ACTION ITEM:
State, as a number alone, how many lines of the entries contain the word "outline".

(Items from a data source)
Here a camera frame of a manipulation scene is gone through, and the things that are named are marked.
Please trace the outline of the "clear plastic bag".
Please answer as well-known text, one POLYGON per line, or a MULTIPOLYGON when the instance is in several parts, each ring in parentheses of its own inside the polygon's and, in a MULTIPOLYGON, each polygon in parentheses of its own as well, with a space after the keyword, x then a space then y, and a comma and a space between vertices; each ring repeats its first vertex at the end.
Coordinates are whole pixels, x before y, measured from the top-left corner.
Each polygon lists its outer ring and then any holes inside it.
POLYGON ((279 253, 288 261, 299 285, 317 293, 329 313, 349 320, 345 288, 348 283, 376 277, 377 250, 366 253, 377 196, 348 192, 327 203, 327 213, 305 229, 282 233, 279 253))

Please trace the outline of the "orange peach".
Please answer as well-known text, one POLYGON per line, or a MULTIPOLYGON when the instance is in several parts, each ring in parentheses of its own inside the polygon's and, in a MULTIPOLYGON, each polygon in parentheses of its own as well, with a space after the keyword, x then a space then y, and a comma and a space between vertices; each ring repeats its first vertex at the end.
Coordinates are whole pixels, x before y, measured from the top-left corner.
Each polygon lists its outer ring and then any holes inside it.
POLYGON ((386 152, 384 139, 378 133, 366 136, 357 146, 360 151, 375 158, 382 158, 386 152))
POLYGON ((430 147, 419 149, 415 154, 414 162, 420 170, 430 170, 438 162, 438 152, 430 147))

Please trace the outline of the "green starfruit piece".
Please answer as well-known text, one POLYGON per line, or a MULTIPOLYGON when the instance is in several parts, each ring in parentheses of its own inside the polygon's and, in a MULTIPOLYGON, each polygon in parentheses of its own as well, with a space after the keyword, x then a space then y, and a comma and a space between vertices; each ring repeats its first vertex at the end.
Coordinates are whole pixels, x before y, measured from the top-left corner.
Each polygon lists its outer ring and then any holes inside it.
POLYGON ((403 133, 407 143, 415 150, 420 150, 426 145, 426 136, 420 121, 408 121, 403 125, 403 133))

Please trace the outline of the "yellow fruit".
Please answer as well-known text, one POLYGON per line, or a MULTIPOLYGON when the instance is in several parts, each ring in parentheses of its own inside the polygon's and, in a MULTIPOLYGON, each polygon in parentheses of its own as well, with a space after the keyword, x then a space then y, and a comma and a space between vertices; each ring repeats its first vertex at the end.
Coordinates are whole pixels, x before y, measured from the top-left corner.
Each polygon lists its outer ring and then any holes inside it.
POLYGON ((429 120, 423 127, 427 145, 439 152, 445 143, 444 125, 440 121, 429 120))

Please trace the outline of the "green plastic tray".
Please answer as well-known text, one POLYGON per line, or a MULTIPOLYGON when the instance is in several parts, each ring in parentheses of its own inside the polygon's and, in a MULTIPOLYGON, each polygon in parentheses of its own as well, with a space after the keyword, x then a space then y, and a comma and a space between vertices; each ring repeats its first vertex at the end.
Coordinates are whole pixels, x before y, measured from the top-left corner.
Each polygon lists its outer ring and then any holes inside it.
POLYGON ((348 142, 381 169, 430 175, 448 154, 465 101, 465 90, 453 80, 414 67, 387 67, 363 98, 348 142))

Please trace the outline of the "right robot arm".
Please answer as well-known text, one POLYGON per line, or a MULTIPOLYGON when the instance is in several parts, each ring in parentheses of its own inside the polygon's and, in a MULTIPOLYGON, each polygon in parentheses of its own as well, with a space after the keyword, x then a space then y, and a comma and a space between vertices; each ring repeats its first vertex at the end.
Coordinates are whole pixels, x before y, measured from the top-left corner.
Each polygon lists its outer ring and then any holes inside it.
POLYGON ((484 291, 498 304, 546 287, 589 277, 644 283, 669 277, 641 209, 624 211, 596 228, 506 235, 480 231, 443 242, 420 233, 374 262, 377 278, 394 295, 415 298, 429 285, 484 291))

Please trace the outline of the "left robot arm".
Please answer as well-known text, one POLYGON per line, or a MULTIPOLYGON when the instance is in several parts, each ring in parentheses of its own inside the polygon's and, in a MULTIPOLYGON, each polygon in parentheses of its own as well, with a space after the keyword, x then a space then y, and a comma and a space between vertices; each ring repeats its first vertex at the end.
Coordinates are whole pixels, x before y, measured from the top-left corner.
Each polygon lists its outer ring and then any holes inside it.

ANSWER TO THE PROBLEM:
7